The appeals court filing creates additional uncertainty for millions of Americans who depend on SNAP benefits for their basic food needs. While some states have moved forward with distributions based on Thursday’s court order, the appeals process could potentially disrupt those payments or create confusion about future benefits.

The divergent approaches taken by different states highlight the complex federal-state relationship in administering SNAP benefits. Some states acted within hours of the court order, while others waited for clearer federal guidance, and at least one state used its own funds to bridge the gap.

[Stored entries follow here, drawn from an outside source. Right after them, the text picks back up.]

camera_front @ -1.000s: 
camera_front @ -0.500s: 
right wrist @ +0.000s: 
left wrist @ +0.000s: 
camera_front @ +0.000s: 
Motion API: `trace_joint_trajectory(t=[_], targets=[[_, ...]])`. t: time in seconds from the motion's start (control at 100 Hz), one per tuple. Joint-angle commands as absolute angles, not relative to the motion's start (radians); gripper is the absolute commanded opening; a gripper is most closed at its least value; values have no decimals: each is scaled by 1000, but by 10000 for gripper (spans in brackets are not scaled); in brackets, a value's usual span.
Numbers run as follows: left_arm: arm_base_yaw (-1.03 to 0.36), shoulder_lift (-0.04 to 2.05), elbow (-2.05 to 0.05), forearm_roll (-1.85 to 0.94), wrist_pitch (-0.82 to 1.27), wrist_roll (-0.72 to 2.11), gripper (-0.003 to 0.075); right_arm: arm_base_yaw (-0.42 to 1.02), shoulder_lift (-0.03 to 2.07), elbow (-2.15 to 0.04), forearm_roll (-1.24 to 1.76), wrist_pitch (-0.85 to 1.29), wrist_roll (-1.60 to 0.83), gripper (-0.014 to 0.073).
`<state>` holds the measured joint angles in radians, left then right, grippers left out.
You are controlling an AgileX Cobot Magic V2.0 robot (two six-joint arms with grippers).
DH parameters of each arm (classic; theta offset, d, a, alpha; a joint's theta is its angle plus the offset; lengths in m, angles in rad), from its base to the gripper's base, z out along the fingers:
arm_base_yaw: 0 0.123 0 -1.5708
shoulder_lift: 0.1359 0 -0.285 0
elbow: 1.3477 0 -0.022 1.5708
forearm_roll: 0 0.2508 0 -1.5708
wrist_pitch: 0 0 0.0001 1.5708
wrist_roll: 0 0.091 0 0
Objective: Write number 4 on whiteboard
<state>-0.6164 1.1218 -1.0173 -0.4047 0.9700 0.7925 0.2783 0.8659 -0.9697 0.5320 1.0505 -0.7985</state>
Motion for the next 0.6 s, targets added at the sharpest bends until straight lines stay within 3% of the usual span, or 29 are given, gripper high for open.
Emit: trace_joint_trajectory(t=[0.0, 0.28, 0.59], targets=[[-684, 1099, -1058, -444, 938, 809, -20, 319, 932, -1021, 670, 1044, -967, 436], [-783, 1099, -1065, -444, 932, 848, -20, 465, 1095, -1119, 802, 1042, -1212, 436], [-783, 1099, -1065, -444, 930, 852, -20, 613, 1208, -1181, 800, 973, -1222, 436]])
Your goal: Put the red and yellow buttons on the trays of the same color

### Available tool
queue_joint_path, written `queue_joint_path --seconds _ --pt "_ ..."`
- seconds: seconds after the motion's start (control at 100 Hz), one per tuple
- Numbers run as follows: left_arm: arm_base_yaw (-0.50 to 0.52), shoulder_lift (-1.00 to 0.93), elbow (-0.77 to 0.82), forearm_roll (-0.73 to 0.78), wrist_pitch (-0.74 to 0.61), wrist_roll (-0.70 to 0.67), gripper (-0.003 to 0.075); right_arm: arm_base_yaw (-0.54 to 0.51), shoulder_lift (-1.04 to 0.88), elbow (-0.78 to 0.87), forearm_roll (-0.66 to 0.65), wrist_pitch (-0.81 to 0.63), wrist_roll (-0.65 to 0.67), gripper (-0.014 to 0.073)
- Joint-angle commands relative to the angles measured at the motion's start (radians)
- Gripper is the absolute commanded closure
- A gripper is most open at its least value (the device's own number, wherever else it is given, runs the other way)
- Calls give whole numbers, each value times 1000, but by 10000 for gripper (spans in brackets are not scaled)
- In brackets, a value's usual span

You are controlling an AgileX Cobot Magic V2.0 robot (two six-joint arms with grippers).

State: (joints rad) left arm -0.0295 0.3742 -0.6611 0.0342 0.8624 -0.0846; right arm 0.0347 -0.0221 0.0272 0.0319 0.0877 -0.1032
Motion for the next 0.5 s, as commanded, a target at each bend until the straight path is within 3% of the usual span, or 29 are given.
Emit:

The personal accounts from SNAP recipients like Youngbey and Franklin illustrate the real-world impact of the legal and political disputes. For families living paycheck to paycheck, the difference between full and partial benefits, or between receiving benefits on time versus experiencing delays, can mean the difference between having adequate food or going hungry.

The emergency reserve fund at the center of the dispute contains more than $4.6 billion, but monthly SNAP costs range between $8.5 billion and $9 billion, creating a shortfall that has become the focal point of legal arguments about funding obligations during the shutdown.

The Trump administration’s position that additional funds are needed for other child hunger programs adds another dimension to the dispute, suggesting competing priorities within federal nutrition assistance programs during the shutdown.

As the appeals process moves forward, SNAP recipients across the country face continued uncertainty about their benefits, while states must navigate conflicting signals from federal courts and the executive branch about how to proceed with distributions.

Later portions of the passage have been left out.